The oldest verified natural conception belongs to Dawn Brooke of the UK, who gave birth at age 59 in 1997 after conceiving accidentally past what she believed was her last period. This is an extreme outlier. With assisted reproduction, women in their mid-to-late 50s and even 60s have given birth using donor eggs, though these cases involve significant medical oversight and carry elevated risks of pregnancy complications.

For most women, the practical window for natural conception closes in the early to mid-40s. With IVF using their own eggs, the realistic upper limit is around 43 to 44, after which success rates become very low. With donor eggs, pregnancy remains feasible into the late 40s and, for some, the early 50s.

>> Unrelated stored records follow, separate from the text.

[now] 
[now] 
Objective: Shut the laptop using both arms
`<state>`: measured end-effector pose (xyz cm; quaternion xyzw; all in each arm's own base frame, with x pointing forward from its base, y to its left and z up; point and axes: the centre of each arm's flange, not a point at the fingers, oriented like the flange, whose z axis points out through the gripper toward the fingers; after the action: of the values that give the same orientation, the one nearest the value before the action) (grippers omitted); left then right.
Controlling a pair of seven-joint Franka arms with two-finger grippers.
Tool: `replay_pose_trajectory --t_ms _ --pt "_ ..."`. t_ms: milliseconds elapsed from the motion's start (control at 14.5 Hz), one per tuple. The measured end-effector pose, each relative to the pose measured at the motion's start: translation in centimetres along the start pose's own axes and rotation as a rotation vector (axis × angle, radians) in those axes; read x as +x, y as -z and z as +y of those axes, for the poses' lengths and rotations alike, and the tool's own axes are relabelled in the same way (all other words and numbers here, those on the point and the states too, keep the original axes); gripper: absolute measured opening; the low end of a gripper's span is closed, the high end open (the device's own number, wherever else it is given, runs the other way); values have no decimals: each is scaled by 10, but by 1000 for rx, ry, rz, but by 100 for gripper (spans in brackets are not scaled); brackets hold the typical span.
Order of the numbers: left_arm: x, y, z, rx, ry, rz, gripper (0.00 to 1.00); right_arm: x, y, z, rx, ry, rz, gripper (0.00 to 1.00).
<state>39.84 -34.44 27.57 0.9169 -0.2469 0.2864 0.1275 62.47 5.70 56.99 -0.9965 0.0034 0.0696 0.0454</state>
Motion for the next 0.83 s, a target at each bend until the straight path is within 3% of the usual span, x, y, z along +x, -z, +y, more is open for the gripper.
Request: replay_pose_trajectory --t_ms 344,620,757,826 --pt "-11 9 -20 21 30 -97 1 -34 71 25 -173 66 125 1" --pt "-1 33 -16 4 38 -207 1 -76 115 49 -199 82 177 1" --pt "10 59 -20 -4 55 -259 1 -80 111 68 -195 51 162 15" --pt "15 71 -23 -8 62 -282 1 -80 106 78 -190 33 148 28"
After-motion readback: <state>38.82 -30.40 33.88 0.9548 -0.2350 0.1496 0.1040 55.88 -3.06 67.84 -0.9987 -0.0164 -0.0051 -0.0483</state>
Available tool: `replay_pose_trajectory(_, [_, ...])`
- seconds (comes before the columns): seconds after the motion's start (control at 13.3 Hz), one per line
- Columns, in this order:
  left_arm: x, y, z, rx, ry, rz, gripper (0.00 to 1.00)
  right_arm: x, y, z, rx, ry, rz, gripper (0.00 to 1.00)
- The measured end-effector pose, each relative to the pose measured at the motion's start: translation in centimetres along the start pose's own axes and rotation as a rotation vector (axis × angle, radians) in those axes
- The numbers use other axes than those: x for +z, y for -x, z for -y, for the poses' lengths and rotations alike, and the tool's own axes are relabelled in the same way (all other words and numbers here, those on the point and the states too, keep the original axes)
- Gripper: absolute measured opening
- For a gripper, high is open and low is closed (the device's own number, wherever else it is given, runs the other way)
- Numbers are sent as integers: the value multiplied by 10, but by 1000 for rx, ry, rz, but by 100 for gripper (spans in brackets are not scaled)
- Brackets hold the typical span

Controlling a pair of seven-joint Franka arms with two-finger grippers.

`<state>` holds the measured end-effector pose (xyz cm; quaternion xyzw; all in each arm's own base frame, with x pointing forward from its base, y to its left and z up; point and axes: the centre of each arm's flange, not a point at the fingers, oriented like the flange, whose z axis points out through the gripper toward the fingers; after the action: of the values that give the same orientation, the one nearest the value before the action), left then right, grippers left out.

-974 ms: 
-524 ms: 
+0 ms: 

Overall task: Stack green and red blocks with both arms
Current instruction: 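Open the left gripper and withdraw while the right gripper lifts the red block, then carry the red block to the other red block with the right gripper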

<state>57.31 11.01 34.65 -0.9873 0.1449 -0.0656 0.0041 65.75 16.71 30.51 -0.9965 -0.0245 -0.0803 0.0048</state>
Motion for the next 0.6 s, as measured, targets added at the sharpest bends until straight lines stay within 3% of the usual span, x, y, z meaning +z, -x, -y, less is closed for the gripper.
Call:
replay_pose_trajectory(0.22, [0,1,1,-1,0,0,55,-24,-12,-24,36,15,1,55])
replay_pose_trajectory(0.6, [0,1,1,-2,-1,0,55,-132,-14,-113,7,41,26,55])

Egg Freezing and Planning Ahead

Freezing eggs at a younger age is one way to preserve the option of biological children later. Eggs frozen at 30 retain the quality they had at 30, regardless of when they’re used. This is why fertility specialists often recommend freezing before 35 if a woman knows she wants children but isn’t ready yet. The process involves the same hormone stimulation used in IVF, typically over 10 to 14 days, and yields a batch of eggs that can be stored for years.

The number of eggs needed for a reasonable chance of a future pregnancy depends on age at freezing. A woman who freezes eggs at 35 generally needs fewer than someone who freezes at 38 or 40, because a higher percentage of younger eggs will be chromosomally normal. Most specialists suggest freezing at least 15 to 20 eggs for a strong chance of at least one live birth, though individual results vary.